Here’s my latest column in the N.Y. Post (and my first as an outside contributor, as opposed to editorial board member, yikes):
PRESIDENT Bush won’t lead on the issues that matter to conservatives,
so the Republicans in the House must. But will they? Yesterday, in
electing a successor to disgraced former Majority Leader Tom DeLay,
they gave their answer: a solid … maybe.
Full rub after the jump.
A House Renewed
By Ryan Sager
PRESIDENT Bush won’t lead on the issues that matter to conservatives, so the Republicans in the House must. But will they? Yesterday, in electing a successor to disgraced former Majority Leader Tom DeLay, they gave their answer: a solid … maybe.
Newly elected Majority Leader John Boehner (R-Ohio) certainly wasn’t the status quo candidate going into the leadership race: That honor fell to Rep. Roy Blunt (R-Mo.), a DeLay deputy whom House conservatives viewed as too close to the sleaze of the last few years.
But Boehner also wasn’t the candidate of true reform. That banner was carried by Rep. John Shadegg, a rock-ribbed small-government conservative from Arizona who voted against the No Child Left Behind Act, the 2003 Medicare prescription-drug bill, the 2002 farm-bailout bill and the pork-laden 2005 highway bill — in other words, pretty much every big mistake the Bush administration has made so far.
Boehner, instead, was just enough of a reformer. And having previously been in the Republican leadership under Newt Gingrich, he wasn’t a complete outsider.
“Experience”: That’s the one word former Majority Leader Dick Armey (who held the position right before DeLay) used yesterday to explain to me his endorsement of Boehner over Shadegg. “At this point, they really needed somebody that could pick up this job and put it together,” he said. “You’ve got to hit the ground running.”
During the course of the race, all three candidates embraced platforms of “reform,” showing just how worried many members are and just how much sway the conservatives of the Republican Study Committee (whose chairman, Mike Pence, endorsed Shadegg) have come to hold.

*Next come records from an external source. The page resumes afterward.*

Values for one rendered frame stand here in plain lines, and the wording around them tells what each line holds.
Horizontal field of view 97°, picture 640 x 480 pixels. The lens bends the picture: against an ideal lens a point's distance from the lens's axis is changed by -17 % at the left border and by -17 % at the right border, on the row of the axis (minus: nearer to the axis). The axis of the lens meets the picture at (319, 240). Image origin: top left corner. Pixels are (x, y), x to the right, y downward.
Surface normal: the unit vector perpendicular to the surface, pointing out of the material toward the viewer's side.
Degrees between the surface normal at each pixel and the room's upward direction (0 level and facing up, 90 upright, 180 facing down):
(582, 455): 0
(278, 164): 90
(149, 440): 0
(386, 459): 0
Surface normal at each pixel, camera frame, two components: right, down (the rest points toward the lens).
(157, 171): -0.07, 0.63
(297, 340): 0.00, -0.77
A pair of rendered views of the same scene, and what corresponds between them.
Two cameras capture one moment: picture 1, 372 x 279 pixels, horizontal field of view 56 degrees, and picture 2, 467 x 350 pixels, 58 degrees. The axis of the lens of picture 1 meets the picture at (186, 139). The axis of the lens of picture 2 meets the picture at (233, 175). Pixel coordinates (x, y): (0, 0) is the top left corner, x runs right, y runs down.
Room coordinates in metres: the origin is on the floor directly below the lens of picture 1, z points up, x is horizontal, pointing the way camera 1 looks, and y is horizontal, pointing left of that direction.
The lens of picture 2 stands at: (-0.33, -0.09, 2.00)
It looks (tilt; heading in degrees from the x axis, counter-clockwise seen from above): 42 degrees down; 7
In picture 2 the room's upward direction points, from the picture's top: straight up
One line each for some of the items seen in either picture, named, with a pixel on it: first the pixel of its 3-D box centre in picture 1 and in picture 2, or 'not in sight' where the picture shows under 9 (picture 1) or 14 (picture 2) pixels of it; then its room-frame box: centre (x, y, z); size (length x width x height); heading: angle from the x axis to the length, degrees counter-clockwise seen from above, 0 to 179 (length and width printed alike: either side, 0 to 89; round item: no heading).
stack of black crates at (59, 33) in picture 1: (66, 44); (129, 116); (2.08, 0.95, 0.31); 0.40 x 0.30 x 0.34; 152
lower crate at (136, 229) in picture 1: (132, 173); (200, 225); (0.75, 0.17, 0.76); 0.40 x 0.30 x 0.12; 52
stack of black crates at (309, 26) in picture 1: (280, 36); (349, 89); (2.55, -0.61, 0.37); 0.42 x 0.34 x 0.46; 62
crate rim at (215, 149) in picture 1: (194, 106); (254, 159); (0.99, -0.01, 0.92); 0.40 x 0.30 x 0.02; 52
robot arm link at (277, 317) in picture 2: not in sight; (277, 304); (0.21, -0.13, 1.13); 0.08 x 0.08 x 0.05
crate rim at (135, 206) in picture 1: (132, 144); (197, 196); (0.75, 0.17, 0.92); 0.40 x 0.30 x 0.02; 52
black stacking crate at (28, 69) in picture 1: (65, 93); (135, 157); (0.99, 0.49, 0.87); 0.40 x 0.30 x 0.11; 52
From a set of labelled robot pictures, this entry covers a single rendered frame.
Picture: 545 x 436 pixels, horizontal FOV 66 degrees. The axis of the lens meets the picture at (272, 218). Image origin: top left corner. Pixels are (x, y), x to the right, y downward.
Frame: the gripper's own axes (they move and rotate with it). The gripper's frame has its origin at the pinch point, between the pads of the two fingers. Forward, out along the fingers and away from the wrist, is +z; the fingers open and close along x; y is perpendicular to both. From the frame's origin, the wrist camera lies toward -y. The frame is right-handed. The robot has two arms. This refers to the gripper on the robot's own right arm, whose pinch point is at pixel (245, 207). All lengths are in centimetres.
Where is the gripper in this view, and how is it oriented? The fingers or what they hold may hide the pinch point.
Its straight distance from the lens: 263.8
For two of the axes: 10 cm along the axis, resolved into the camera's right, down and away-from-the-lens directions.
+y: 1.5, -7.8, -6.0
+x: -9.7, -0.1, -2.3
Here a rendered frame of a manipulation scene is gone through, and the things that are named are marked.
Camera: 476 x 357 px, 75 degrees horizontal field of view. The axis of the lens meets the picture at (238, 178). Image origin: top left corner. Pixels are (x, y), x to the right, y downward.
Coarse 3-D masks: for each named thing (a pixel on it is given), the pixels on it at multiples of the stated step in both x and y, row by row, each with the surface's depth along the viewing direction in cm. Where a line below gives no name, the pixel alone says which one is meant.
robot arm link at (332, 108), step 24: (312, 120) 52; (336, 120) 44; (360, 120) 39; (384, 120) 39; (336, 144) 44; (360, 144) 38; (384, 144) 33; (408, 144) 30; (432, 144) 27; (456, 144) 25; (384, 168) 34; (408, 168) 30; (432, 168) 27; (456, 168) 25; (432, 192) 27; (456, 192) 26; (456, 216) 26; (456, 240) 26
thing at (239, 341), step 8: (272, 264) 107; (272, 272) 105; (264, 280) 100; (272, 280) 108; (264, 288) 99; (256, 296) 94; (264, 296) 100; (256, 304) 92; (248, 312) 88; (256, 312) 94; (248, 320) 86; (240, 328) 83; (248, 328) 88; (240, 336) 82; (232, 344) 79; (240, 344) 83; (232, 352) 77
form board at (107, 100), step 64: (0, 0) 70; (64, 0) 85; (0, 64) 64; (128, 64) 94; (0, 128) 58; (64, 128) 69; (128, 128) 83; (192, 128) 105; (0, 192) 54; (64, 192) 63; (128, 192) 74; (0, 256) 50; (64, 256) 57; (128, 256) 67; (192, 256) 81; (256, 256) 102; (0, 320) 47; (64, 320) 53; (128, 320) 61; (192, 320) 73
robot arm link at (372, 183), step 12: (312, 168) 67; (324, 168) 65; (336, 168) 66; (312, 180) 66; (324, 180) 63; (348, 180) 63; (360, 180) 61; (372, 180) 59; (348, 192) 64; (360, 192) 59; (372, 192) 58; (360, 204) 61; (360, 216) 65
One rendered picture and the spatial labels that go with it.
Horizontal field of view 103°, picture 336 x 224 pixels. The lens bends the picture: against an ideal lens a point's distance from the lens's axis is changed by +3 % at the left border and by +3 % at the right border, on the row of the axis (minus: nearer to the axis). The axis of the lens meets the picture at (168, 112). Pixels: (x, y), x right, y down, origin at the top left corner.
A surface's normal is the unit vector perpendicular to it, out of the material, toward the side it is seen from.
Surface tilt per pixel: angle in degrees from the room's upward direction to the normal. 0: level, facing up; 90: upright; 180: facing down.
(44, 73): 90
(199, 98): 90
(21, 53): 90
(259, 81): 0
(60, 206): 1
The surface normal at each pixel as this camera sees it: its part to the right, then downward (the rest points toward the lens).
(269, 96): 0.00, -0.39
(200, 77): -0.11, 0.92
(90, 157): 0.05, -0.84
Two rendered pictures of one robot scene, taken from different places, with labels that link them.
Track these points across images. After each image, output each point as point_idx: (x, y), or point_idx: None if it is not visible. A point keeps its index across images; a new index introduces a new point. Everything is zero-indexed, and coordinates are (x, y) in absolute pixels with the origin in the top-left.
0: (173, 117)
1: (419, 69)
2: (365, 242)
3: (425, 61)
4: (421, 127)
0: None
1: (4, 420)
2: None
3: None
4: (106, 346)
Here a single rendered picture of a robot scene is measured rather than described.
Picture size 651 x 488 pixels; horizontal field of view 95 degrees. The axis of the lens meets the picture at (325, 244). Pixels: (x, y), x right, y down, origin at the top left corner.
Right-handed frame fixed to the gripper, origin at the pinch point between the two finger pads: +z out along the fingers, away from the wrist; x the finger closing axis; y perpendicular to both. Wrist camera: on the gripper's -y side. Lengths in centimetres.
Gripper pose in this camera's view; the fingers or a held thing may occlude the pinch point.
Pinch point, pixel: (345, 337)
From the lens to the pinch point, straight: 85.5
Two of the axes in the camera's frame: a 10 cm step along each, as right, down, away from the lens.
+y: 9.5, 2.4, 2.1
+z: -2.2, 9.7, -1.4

There’s been a growing sense since Bush came to Washington in 2001 that the Republican majority has lost its way — passing bad bills that expand the size and scope of government (and are loaded down with favors to special interests) to avoid picking a fight with the president or rocking the boat during election years.
Pence led a conservative rebellion when Bush asked for billions of dollars in new spending to clean up after Hurricane Katrina, without offering any cuts to offset the cost. Now Boehner’s election may serve to help further turn things around.
To gauge whether they’re getting back on track, watch whether Boehner delivers quickly on reforming “earmarks” — individual pork projects requested by members, the number of which has risen 10-fold in 10 years, from 1,400 to 14,000.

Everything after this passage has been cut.